NAIROBI (Reuters) – Privately-owned Nakumatt, Kenya’s biggest supermarket chain by sales, has agreed to sell a 25 percent stake to a foreign fund for $75 million, part of an effort to bolster its balance sheet and pay off debts, its managing director said on Wednesday.
Nakumatt, which started with a single store in Nairobi in 1992, operates 68 outlets in Kenya and neighbouring states Rwanda, Uganda and Tanzania.
The growing economies of East Africa have drawn in foreign retailers including Bostwana’s Choppies, South Africa’s Game Stores and French retailer Carrefour, through its Dubai-based franchisee Majid al-Futtaim.
“We are already at final stages with the investor. We are just waiting for the money to come,” Atul Shah told Reuters, without naming the fund involved.
The deal is part of the chain’s plan to overhaul its balance sheet and restructure a $75 million debt tranche owed to four local banks, Shah said. Expansion and other investments have pushed its debt up overall to $150 million.
“Nakumatt is going through some financial stress. We are out looking for funds and we are restructuring,” Shah said, adding the cash was expected before the end of February and would help the firm extend the tenor of its debts to more than five years.
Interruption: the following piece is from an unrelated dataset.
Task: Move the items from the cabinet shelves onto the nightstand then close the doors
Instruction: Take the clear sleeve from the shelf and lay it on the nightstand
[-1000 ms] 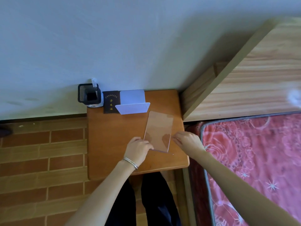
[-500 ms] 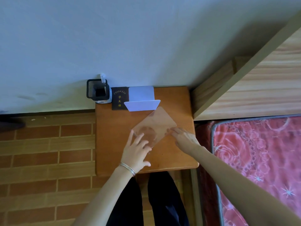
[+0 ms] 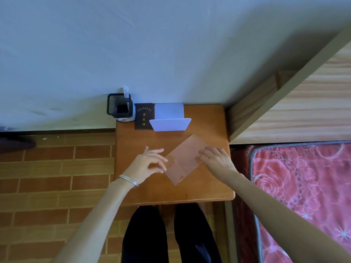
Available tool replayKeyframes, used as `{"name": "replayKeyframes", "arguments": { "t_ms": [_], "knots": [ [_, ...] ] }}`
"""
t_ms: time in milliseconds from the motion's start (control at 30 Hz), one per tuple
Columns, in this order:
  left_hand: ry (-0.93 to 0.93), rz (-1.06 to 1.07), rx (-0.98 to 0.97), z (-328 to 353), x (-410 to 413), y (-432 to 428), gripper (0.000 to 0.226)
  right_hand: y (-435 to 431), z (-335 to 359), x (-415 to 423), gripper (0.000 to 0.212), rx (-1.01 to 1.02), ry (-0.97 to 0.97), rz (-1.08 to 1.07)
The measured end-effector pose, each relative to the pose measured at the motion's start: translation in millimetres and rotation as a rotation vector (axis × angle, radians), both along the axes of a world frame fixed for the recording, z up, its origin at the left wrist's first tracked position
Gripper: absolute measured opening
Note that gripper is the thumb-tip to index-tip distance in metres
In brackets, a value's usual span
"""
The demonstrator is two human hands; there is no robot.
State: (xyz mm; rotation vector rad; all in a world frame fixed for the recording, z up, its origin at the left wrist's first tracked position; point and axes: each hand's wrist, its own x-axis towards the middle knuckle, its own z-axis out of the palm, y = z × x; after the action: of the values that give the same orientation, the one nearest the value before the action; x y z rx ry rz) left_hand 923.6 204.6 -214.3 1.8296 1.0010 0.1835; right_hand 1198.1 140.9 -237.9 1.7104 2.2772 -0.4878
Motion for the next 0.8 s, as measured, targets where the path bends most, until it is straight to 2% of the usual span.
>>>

“It stabilises our cash flow and it also gives a little room for the expansion plan that we have in place,” he said.
Nakumatt is being guided by a Dubai-based transaction adviser that Shah did not name. The equity deal with the foreign fund values the business at $300 million.
“It is a fair valuation,” Shah said, noting the business had expanded from a single small store to a regional network in 24 years.